== Task prompt ==
Exactly as they appear, copy the lines from the one holding "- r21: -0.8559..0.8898" through the end of the records, leaving pictures out.
━━━━━━━━━━━━━━━━━━━━
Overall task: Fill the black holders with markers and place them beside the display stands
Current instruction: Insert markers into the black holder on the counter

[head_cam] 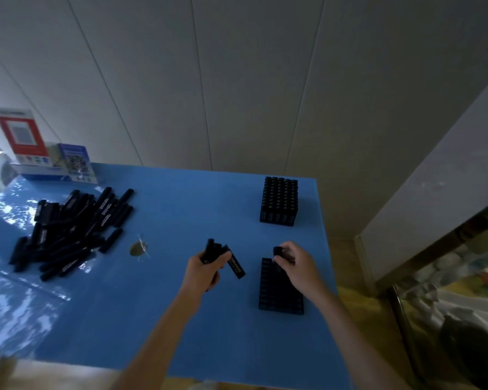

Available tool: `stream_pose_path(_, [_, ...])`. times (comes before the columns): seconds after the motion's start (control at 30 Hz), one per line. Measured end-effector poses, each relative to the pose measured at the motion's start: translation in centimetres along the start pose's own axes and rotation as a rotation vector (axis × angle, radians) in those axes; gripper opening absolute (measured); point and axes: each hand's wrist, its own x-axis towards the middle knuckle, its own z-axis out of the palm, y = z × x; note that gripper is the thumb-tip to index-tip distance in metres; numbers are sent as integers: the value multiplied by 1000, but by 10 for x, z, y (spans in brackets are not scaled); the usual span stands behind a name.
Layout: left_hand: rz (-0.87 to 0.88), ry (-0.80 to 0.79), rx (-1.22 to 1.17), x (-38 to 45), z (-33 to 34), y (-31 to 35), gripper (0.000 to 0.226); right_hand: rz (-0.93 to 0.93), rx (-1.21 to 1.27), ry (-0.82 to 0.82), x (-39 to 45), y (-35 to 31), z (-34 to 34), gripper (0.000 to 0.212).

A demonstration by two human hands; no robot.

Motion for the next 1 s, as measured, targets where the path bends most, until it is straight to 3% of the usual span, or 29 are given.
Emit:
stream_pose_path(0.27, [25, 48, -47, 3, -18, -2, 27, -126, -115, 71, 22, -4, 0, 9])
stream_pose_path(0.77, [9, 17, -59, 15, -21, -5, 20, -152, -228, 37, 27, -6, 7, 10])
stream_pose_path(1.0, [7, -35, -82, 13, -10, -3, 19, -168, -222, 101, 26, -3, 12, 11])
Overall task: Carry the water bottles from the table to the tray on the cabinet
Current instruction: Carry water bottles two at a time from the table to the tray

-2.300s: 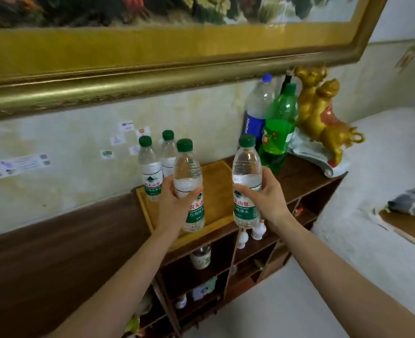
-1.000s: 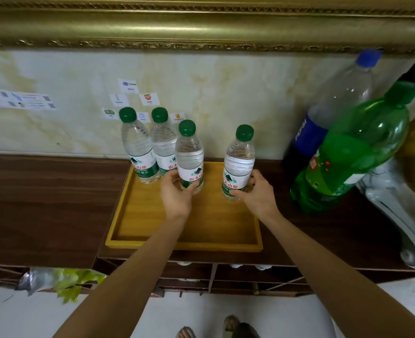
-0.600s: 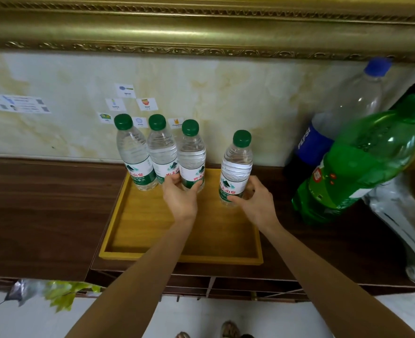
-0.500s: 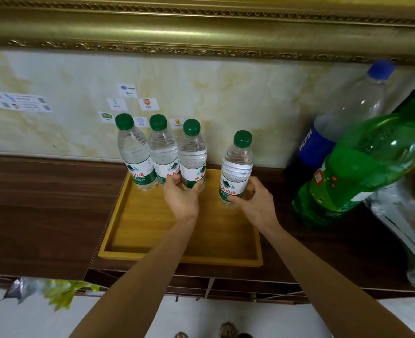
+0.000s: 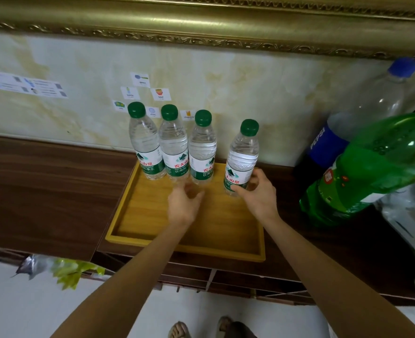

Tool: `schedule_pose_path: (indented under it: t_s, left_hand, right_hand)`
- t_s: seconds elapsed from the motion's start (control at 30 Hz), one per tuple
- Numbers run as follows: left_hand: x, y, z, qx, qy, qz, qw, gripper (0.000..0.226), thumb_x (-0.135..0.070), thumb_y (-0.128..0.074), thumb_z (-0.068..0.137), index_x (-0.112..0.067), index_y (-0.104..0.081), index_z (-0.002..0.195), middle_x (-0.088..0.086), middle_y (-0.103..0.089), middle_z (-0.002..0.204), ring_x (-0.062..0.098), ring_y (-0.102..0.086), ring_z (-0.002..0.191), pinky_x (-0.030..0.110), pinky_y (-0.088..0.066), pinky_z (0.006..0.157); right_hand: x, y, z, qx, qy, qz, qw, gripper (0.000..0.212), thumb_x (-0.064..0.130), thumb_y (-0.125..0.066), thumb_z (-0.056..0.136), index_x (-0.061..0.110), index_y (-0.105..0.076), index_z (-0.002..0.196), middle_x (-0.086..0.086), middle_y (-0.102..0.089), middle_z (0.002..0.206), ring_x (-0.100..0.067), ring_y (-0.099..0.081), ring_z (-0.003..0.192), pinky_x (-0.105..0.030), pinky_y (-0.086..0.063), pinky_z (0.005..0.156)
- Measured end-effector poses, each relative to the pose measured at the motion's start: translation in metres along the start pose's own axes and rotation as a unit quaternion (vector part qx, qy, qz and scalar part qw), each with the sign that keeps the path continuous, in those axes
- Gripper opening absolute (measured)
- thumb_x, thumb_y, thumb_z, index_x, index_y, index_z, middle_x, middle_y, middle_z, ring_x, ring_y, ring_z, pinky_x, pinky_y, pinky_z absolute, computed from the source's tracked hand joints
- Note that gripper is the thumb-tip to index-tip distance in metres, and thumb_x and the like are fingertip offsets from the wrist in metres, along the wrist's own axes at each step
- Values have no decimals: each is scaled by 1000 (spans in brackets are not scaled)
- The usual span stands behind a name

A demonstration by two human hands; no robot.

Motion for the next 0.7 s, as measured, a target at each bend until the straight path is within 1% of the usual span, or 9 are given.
schedule_pose_path:
  t_s: [0.03, 0.1, 0.17, 0.23, 0.33, 0.4, 0.5, 0.6, 0.7]
  left_hand:
    - [4, 5, -4, 28, -30, 95, 995, 52, -38, -67, 87, -20, -49, 133, 1, -55, 133, 21, -51, 124, 35, -47, 98]
    - [13, 13, -12, 80, -55, 282, 955, 75, -57, -58, 86, -23, -32, 147, 5, -35, 151, 28, -31, 140, 49, -34, 111]
    - [22, 17, -15, 137, -43, 367, 919, 91, -70, -48, 83, -24, -13, 153, 4, -10, 162, 33, -8, 148, 61, -15, 115]
    - [31, 17, -16, 168, -43, 379, 909, 95, -75, -43, 82, -28, -1, 154, 0, 4, 163, 35, 3, 149, 67, -9, 114]
    - [37, 18, -18, 172, -60, 374, 910, 95, -74, -43, 83, -29, 0, 154, -1, 6, 163, 35, 6, 149, 68, -7, 113]
    - [39, 18, -19, 162, -65, 365, 915, 93, -73, -43, 84, -29, -2, 155, -1, 5, 163, 34, 7, 149, 68, -4, 113]
    - [43, 19, -19, 155, -73, 358, 918, 90, -71, -42, 86, -29, -3, 155, -1, 4, 163, 34, 8, 149, 68, -2, 114]
    - [45, 19, -18, 163, -71, 351, 920, 90, -69, -43, 86, -28, -2, 155, -1, 6, 163, 34, 9, 149, 68, -1, 113]
    - [44, 19, -19, 174, -70, 346, 919, 88, -67, -43, 88, -28, -1, 155, 0, 7, 163, 34, 11, 148, 67, 1, 114]
  right_hand:
    - [2, -1, 0, -4, 1, 3, 1000, 64, 29, -82, 73, 16, -53, 128, -3, -65, 122, -17, -61, 113, -27, -47, 89]
    - [6, -5, 3, -9, -2, 6, 1000, 62, 29, -82, 73, 14, -53, 126, -4, -66, 121, -17, -61, 113, -26, -47, 88]
    - [10, -9, 7, -7, -7, 6, 1000, 61, 29, -83, 72, 14, -54, 124, -4, -66, 120, -18, -62, 111, -31, -49, 91]
    - [15, -12, 11, -3, -10, 11, 1000, 60, 28, -83, 72, 12, -54, 122, -4, -67, 118, -17, -63, 108, -30, -50, 89]
    - [23, -16, 14, 5, -5, 16, 1000, 56, 26, -81, 75, 10, -54, 122, -5, -66, 119, -12, -61, 102, -22, -44, 81]
    - [27, -19, 15, 4, -2, 13, 1000, 54, 26, -80, 76, 11, -54, 121, -5, -66, 119, -9, -58, 97, -21, -42, 79]
    - [29, -23, 12, 1, 2, 9, 1000, 53, 25, -78, 79, 12, -52, 122, -5, -64, 123, -17, -61, 110, -23, -44, 82]
    - [29, -26, 10, -1, 3, 1, 1000, 53, 25, -77, 80, 12, -50, 124, -6, -63, 124, -21, -61, 112, -27, -46, 85]
    - [31, -27, 9, 23, -5, -11, 1000, 55, 23, -74, 82, 13, -46, 128, -6, -61, 129, -23, -59, 116, -34, -49, 93]
Point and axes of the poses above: each hand's wrist, its own z-axis towards the middle knuckle, its own y-axis out of the back of the hand, x = y × z, the point moved 3 cm from there along z, towards the middle knuckle
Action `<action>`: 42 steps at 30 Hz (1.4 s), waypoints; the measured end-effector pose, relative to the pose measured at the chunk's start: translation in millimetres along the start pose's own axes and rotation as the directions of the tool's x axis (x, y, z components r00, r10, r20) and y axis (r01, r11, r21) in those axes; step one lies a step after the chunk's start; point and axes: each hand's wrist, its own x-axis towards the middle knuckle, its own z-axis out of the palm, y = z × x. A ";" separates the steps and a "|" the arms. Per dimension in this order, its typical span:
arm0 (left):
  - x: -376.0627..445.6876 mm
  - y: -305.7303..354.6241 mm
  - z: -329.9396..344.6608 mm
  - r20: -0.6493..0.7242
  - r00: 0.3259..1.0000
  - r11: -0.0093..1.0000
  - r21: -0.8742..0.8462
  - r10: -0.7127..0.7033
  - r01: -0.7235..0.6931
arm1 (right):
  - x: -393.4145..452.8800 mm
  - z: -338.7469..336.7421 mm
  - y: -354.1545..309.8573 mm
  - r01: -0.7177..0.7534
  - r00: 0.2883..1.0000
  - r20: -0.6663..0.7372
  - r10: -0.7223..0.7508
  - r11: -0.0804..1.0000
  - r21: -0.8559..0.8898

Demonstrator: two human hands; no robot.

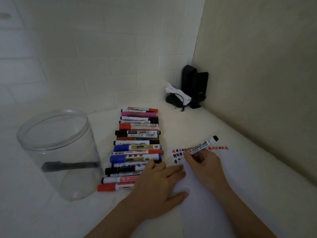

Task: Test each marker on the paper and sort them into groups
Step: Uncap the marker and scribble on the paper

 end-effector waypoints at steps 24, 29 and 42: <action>-0.1 2.7 0.6 -0.024 0.999 1.000 -0.003 -0.021 0.021 | -1.3 2.1 3.7 0.005 1.000 -0.004 -0.005 0.998 0.056; 0.1 1.7 1.7 -0.038 0.999 1.000 0.010 -0.012 0.012 | -0.7 2.6 2.6 0.010 1.000 0.007 -0.010 1.000 0.005; 0.2 1.3 4.1 -0.025 1.000 1.000 0.021 -0.004 0.004 | 1.8 2.2 3.1 -0.053 0.998 -0.020 0.054 0.998 0.044</action>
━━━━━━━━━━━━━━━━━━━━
== Solution ==
  - r21: -0.8559..0.8898

Demonstrator: two human hands; no robot.


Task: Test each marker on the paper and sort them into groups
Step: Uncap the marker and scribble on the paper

 end-effector waypoints at steps 24, 29 and 42: <action>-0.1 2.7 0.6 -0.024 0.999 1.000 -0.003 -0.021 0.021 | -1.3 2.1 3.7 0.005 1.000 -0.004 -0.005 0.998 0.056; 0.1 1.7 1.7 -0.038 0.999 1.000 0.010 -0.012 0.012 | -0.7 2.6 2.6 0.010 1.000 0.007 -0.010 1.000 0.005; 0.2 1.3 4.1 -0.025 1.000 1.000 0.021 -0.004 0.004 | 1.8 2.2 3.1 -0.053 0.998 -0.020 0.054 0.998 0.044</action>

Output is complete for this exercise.